= GIVEN DATA =
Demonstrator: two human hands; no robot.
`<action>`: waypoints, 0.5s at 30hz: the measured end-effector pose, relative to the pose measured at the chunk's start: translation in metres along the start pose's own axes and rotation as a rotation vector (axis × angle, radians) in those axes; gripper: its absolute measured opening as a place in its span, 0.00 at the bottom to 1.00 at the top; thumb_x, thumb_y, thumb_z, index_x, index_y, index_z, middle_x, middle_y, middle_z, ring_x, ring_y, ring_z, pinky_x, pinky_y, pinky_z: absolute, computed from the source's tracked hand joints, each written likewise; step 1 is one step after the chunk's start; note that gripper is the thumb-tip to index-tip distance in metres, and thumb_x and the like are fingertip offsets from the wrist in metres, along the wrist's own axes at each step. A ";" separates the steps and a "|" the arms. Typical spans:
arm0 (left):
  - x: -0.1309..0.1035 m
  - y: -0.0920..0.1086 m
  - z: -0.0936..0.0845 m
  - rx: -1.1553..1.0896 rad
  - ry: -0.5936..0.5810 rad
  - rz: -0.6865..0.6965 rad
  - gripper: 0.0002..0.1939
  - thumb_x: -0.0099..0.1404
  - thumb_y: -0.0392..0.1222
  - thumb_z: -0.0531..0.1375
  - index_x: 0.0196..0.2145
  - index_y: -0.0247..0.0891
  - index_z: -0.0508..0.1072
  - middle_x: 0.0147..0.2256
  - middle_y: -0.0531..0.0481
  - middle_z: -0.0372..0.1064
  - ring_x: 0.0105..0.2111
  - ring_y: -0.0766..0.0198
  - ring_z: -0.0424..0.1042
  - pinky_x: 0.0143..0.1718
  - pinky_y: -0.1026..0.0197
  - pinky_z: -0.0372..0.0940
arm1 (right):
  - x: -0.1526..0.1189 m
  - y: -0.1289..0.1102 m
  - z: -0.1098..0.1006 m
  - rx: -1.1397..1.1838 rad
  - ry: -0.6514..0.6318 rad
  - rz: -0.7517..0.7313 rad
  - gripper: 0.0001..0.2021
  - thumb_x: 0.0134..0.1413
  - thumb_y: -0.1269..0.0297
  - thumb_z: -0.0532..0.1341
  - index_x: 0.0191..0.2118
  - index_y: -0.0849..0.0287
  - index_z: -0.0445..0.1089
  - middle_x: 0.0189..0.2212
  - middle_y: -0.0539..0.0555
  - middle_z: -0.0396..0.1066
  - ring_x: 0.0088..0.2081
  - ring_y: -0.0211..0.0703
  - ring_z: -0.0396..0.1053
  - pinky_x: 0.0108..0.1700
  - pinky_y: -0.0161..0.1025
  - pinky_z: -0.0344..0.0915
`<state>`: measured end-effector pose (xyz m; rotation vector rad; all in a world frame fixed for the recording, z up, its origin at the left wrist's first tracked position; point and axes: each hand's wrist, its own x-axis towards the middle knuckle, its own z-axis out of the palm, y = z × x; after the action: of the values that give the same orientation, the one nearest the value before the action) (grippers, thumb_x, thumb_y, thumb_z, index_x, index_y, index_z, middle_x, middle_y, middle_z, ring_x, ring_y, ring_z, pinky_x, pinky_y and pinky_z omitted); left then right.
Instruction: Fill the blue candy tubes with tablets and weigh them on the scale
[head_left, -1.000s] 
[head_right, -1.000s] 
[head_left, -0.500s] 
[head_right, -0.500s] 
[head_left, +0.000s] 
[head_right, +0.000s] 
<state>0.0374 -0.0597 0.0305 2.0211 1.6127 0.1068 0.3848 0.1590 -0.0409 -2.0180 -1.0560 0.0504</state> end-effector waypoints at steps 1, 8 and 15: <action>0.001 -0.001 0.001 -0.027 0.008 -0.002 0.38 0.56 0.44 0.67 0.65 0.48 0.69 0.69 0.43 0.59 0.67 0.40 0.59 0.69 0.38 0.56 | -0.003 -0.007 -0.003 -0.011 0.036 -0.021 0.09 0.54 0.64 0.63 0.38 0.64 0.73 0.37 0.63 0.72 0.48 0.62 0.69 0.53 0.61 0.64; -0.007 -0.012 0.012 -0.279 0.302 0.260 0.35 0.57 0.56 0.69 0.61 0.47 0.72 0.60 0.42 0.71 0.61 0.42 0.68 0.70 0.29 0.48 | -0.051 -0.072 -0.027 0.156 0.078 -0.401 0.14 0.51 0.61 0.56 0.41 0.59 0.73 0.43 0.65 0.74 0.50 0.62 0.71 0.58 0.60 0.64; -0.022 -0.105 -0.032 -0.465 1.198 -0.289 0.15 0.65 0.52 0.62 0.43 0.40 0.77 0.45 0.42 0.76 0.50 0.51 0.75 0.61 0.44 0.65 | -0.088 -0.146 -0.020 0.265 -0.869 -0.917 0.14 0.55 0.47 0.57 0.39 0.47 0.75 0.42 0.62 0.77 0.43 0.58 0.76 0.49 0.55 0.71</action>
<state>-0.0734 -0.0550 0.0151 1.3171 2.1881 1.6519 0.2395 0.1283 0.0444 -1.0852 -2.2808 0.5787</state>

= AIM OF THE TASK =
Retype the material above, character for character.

= RESPONSE BOX =
Demonstrator: two human hands; no robot.
`<action>`: waypoints, 0.5s at 30hz: the measured end-effector pose, relative to the pose measured at the chunk's start: translation in metres along the start pose's own axes and rotation as a rotation vector (axis × angle, radians) in those axes; gripper: its absolute measured opening as a place in its span, 0.00 at the bottom to 1.00 at the top; thumb_x, thumb_y, thumb_z, index_x, index_y, index_z, middle_x, middle_y, middle_z, ring_x, ring_y, ring_z, pinky_x, pinky_y, pinky_z: absolute, computed from the source's tracked hand joints, each written likewise; step 1 is one step after the chunk's start; note that gripper is the thumb-tip to index-tip distance in metres, and thumb_x and the like are fingertip offsets from the wrist in metres, along the wrist's own axes at each step. A ";" separates the steps and a "|" the arms. Typical spans:
arm0 (left):
  - x: -0.1309..0.1035 m
  - y: -0.0920..0.1086 m
  - z: -0.0936..0.0845 m
  - rx: -1.1553..1.0896 rad
  - ry: -0.5936..0.5810 rad
  - rz: -0.6865..0.6965 rad
  - gripper: 0.0002..0.1939
  - thumb_x: -0.0099..0.1404
  - thumb_y: -0.0392..0.1222
  - thumb_z: -0.0531..0.1375
  - index_x: 0.0196..0.2145
  - index_y: -0.0247..0.0891
  - index_z: -0.0508..0.1072
  - middle_x: 0.0147..0.2256
  - middle_y: -0.0531..0.0481
  - middle_z: -0.0372..0.1064
  - ring_x: 0.0105..0.2111
  - ring_y: -0.0766..0.0198
  - ring_z: -0.0424..0.1042
  - pinky_x: 0.0143..0.1718
  - pinky_y: -0.1026..0.0197
  - pinky_z: -0.0372..0.0940
arm1 (right):
  - x: -0.1526..0.1189 m
  - y: -0.1289..0.1102 m
  - z: -0.1098..0.1006 m
  - rx: -1.1397..1.1838 rad
  - ry: -0.6514..0.6318 rad
  - rz: -0.7517..0.7313 rad
  - gripper: 0.0001..0.2021
  - thumb_x: 0.0134..0.1413
  - thumb_y: -0.1269..0.0297
  - thumb_z: -0.0532..0.1341
  - index_x: 0.0191..0.2118
  - index_y: -0.0849..0.0287
  - index_z: -0.0445..0.1089
  - middle_x: 0.0189..0.2212
  - middle_y: -0.0539..0.0555
  - middle_z: -0.0396..0.1066
  - ring_x: 0.0088..0.2081
  - ring_y: -0.0211..0.0703
  - ring_z: -0.0396..0.1053
  - pinky_x: 0.0108..0.1700
  - pinky_y: -0.0161..0.1025
  - pinky_z: -0.0344..0.0915
`<state>`: measured end-effector pose (xyz m; rotation vector rad; all in a world frame fixed for the recording, z up, its origin at the left wrist's first tracked position; point and axes: each hand's wrist, its own x-axis towards the middle knuckle, its own z-axis out of the palm, y = z × x; after the action: of the values that give the same orientation, the one nearest the value before the action) (grippers, thumb_x, thumb_y, thumb_z, index_x, index_y, index_z, middle_x, middle_y, middle_z, ring_x, ring_y, ring_z, pinky_x, pinky_y and pinky_z omitted); left then right.
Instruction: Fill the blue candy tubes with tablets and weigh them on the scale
[head_left, -1.000s] 
[head_right, -1.000s] 
[head_left, -0.500s] 
[head_right, -0.500s] 
[head_left, +0.000s] 
[head_right, +0.000s] 
<state>0.0374 -0.0597 0.0305 2.0211 1.6127 0.1068 0.3848 0.1590 -0.0409 -2.0180 -1.0560 0.0504</state> end-effector waypoints at steps 1, 8 and 15: <action>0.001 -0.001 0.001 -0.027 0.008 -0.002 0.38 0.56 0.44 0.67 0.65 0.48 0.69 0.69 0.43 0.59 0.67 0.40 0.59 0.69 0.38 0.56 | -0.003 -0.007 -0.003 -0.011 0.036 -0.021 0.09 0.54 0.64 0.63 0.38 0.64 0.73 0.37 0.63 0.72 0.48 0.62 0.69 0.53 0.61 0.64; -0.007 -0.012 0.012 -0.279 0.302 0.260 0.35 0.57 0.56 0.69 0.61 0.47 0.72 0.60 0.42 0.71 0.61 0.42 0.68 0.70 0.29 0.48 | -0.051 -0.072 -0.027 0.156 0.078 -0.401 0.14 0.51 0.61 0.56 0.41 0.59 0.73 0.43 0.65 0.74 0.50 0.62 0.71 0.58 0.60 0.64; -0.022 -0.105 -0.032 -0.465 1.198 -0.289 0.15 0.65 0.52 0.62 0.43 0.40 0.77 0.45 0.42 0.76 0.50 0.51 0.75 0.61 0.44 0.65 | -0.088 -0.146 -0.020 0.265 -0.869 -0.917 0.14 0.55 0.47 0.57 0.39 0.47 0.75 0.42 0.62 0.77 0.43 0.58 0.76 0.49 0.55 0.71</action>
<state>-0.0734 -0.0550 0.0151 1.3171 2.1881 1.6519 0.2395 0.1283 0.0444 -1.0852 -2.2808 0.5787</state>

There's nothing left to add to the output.